If you’ve landed here, I’m guessing it’s because you’re trying to figure out if your relationship with food is a healthy one.
Chances are that if you’re thinking about this, it probably isn’t as balanced as it could be and it’s affecting your life in some shape or form.
And I wouldn’t blame you. Toxic diet culture and disordered eating is everywhere – so much so that we don’t realise the cumulative effect it has on us over the years. It’s so normal for people to say things like “I’m having a cheat day ” or to follow up their pizza order with “I worked out this morning – I earned this.”, as if they needed to justify themselves.
What is worse, an unhealthy relationship with food is often praised as health-conscious or virtuous (both from people on the outside and the person themselves). But just because we’ve normalised things like swapping every sweet treat possible with a healthy-fied alternative or drinking water to suppress our hunger, doesn’t mean those things are always good for us. When you take a closer look, a lot of people’s food choices are steeped in a sense of fear of weight gain and come from a place of restriction and control rather than genuine self-care and empowerment.

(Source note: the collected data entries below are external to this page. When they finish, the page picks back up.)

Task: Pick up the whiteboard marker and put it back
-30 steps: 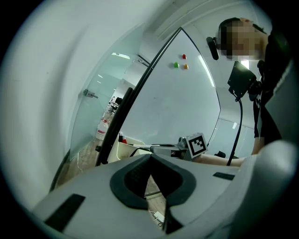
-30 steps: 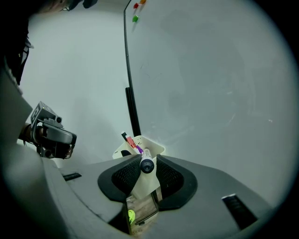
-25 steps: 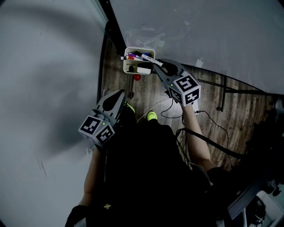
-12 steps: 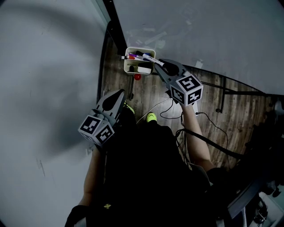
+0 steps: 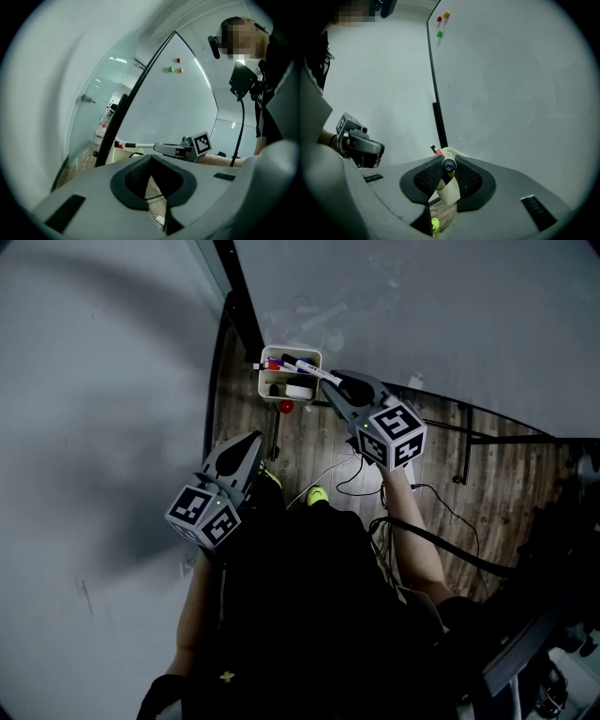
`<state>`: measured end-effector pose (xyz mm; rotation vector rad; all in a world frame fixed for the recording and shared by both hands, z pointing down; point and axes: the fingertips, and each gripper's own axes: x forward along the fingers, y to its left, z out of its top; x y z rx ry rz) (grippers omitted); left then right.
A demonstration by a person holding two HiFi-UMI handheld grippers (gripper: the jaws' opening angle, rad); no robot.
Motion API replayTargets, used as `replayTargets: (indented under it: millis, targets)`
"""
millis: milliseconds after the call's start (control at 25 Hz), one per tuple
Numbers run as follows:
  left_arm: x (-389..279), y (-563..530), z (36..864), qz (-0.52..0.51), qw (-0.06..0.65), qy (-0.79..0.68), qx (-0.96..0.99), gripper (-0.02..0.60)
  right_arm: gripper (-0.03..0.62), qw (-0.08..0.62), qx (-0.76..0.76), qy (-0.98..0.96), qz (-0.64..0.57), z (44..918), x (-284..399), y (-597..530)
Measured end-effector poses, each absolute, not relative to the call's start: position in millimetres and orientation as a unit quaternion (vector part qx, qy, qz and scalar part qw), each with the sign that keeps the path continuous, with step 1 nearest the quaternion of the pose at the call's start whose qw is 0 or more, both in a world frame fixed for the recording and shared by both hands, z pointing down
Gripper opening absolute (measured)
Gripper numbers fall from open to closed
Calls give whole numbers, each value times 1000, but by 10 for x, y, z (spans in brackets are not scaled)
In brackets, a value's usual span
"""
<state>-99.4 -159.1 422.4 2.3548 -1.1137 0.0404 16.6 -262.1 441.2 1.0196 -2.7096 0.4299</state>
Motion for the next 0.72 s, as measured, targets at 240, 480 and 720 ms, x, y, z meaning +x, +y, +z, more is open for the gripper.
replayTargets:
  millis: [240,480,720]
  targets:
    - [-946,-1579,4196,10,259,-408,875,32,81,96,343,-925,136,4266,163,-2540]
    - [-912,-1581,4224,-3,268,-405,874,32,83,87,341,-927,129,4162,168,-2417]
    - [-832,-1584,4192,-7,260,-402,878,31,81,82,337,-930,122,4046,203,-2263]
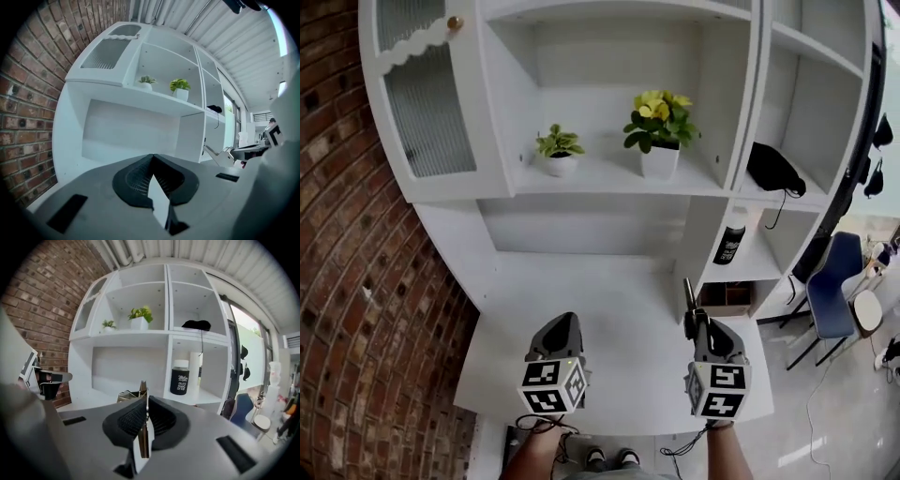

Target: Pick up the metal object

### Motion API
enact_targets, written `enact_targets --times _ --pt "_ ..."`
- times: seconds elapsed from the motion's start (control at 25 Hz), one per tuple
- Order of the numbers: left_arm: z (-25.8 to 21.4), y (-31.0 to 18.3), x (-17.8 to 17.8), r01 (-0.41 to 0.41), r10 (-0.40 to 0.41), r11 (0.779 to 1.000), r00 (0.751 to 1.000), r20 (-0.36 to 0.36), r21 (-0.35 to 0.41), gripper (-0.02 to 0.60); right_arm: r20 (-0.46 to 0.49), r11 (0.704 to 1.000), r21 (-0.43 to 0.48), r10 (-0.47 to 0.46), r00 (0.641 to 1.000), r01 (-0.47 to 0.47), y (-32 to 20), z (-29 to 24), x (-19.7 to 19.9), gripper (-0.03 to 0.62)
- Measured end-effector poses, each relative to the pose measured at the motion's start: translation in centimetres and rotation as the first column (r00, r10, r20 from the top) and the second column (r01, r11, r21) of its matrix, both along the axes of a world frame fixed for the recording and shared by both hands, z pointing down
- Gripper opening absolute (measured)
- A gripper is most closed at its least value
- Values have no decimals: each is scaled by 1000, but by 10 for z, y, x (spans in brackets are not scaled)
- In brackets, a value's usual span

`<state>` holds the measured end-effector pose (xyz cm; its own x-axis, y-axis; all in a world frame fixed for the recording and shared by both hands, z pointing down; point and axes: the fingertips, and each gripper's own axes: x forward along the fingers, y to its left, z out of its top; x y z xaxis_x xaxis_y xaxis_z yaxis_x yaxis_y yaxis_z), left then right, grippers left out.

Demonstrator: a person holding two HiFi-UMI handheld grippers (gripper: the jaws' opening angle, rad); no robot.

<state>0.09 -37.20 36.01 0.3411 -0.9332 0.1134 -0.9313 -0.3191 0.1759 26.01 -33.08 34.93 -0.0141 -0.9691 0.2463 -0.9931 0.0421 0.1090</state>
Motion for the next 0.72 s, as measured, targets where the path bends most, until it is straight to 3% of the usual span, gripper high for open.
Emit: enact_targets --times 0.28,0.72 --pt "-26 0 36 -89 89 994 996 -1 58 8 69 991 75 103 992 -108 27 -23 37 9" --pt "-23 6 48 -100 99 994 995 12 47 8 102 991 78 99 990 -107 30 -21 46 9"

Don’t get me wrong, you can be genuinely health-conscious and have a healthy relationship with food. At the same time, you can also be health-conscious but have a horrible relationship with food. From the outside, the both might look quite similar. But on the inside, things might be vastly different. The way I see it is that it’s less about what you’re eating, and more about the intentions and mindset behind your food choices.
So, let’s have a closer look at a couple of red flags:
You focus on nutritional labels and calories
Do you feel the need to look at all nutrition labels when grocery shopping? Do you mentally count calories or track them in an app like MyFitnessPal? Do you rely on these external metrics to tell you when you’re done eating for the day? And do you feel unsettled if you don’t know what ingredients or how many calories are in a meal? Those are all tell-signs of an unhealthy relationship with food. Wanting to focus on the quality of your food intake is not bad per say, but it becomes a problem if it causes you consistent distress and anxiety.
In the Intuitive Eating world, we have a term for this inner food critic that fixates, judges and criticizes – Inner Food Police. It’s the voice inside your head that feels the need to control every morsel of food that enters your body and makes you feel guilty when eating ‘too much’ according to things ‘off limit’.
Pay attention to the Inner Food Police and notice how often it chimes in. Is it every day, with every meal?
2. You feel guilt, frustration or even shame when eating things considered “off limits, unhealthy or not clean”
Do you have a list of good and bad foods? Do you set self-imposed rules to avoid certain foods but then beat yourself up when you cave? Do you punish yourself for eating something that deviates from your rules? Does one meal that didn’t go according to plan derail you into days of overeating/binge eating?
That’s your Inner Food Police running the show again. This voice makes you feel guilty for the smallest of indiscretions and will make you ruminate over every bite you had. On the flipside, intuitive eaters will eat something and then promptly move on with their lives.
3. You experience feelings of losing control around food, followed by a commitment to restrict afterwards
When you deny yourself food you really crave, it increases your likelihood of experiencing a loss of control around that food, or even binge eat. This is a natural response to physical restriction (actually not eating said food) or mental restriction (eating said food but not truly allowing yourself to have it). We often underestimate how powerful mental restriction is. For example, you may be eating chocolate but all the while you are thinking “I really shouldn’t have this.” or “Tomorrow I’ll have to make up for it.”
The simple truth is that your subconscious will remain in a perceived state of food deprivation until you truly give yourself the unconditional permission to eat everything and anything, no strings attached.
So again, pay attention to the Inner Food Police that tells you what you can and cannot eat. Do you notice a correlation between what foods you restrict the most and around which foods you feel most out of control?